Scientists regularly exaggerate their studies to ‘beautify’ the results, researchers claim.
A study of papers published in six psychiatry journals found more than half of them had been oversold to readers.
Experts may be claiming their results are stronger than they really are in a bid to get published in a competitive field.
And this may in turn influence doctors’ decisions on how they treat patients, the team warned, even though the evidence isn’t strong enough.
Other academics not involved with the study said what it found was ‘depressing but not surprising’, but questioned whether it would actually affect patients.
Researchers at Oklahoma State University sifted through 116 papers in six top psychology and psychiatry journals between 2012 and 2017.
They were looking particularly at the abstract of each study – an introduction laying out a simple breakdown of what the scientists did and what they found.
And they chose only papers which had a finding that was not statistically significant – meaning the evidence is too weak to prove anything.
Some 56 per cent of the papers were exaggerated in the abstract, the team found.
And two per cent had exaggerated titles, 21 per cent had misrepresented results sections and 49 per cent had overblown conclusions.
The researchers, led by Samuel Jellison, said: ‘Those who write clinical trial manuscripts know that they have a limited amount of time and space in which to capture the attention of the reader.
‘Positive results are more likely to be published, and many manuscript authors have turned to questionable reporting practices in order to beautify their results.’
Scientists are essentially allowed to interpret results however they want.
And readers may not realise they have overblown – or ‘spun’ – the results unless they read the entire papers, which can be dozens of pages long.

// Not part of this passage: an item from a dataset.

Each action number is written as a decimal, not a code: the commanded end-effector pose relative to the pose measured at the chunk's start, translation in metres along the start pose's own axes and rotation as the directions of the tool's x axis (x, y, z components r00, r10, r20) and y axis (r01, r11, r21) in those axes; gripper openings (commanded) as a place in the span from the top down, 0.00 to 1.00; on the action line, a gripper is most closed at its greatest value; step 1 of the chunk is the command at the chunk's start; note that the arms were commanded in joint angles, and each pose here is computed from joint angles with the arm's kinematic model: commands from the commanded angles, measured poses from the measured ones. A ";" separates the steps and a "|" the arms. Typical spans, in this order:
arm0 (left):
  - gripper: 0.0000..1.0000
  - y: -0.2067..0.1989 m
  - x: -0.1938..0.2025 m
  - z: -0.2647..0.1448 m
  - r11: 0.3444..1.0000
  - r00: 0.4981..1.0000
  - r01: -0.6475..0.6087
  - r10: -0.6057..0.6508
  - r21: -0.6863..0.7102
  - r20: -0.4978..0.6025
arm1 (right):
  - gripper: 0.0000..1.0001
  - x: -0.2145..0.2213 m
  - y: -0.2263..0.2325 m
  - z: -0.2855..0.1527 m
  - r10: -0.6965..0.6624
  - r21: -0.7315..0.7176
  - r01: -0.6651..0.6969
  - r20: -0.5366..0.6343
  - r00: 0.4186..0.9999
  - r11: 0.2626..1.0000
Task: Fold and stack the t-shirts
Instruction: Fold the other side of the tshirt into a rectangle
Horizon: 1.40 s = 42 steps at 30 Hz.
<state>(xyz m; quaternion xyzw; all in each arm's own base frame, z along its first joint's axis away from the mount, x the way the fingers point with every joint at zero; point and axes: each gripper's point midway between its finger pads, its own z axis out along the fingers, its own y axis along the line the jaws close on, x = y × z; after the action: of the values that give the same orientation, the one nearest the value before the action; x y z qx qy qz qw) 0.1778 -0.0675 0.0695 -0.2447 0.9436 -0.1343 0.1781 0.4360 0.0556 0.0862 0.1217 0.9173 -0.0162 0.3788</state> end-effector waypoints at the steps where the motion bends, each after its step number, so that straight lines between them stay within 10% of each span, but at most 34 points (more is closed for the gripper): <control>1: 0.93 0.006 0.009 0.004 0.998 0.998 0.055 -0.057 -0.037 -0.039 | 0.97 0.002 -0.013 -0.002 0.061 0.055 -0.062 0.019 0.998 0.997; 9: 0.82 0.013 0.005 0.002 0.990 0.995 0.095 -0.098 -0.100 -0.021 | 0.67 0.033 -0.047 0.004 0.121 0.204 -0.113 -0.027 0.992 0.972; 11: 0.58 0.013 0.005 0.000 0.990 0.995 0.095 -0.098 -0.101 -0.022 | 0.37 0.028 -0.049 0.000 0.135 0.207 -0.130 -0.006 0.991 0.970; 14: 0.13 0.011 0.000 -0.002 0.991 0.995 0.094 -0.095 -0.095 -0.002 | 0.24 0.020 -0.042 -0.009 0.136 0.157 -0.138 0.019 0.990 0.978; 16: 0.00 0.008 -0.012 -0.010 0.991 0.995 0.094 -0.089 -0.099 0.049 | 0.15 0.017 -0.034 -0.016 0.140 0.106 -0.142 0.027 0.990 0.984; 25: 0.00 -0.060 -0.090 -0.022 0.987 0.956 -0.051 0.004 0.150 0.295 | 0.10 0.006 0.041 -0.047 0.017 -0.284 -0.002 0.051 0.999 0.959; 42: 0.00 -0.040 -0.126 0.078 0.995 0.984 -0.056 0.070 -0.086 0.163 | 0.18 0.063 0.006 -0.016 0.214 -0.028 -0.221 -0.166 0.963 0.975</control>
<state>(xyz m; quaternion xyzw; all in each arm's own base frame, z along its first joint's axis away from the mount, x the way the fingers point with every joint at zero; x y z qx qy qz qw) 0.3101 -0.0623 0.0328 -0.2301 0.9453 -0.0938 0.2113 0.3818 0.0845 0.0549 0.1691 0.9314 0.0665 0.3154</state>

Professor David Curtis, from University College London, was not involved in the study but said he expected the problem was widespread.
‘This study of papers published in top psychiatry journals shows something which is perhaps not particularly surprising – that authors tend to impart a positive spin to their papers,’ Professor Curtis said.
‘The abstract of the paper is freely available for everybody to see and indeed most people will only read the abstract without looking at the detailed results… I doubt that this applies only to psychiatry journals.
‘My bet would be that they would have obtained similar findings if they had studied papers published in general medical journals.’
Professor Curtis did not agree that the positive spin could influence doctors, adding: ‘I’m not really sure they use these to make important clinical decisions’.
Mr Jellison’s team did not find that scientists funded by companies working in the psychiatry industry were more likely to put a positive spin on their results.
And they found trials of procedures or drugs being compared with placebos were more likely to be affected.
They said scientists have an ‘ethical obligation’ to represent their results fairly and not to blow them out of proportion even if they couldn’t prove what they wanted to.
Statistics expert at The Open University, Professor Kevin McConway, was also not involved but said: ‘I found it pretty depressing to read this piece of research.
‘And what’s even more depressing is that the findings aren’t at all surprising to me.
‘Similar studies of “spin” in medical research papers have been carried out in a range of specialist areas, including cancers, rheumatology, and various types of surgery’.
He added: ‘Of course, it would be best if the “spin” just wasn’t there at all.
‘But that’s going to be difficult to achieve, given the pressures on researchers to publish research, ideally in leading journals.
‘Consciously or unconsciously making the results seem rather “better” than they actually were is an obvious reaction to that pressure.’
The Oklahoma team’s research was published in the journal BMJ Evidence Based Medicine.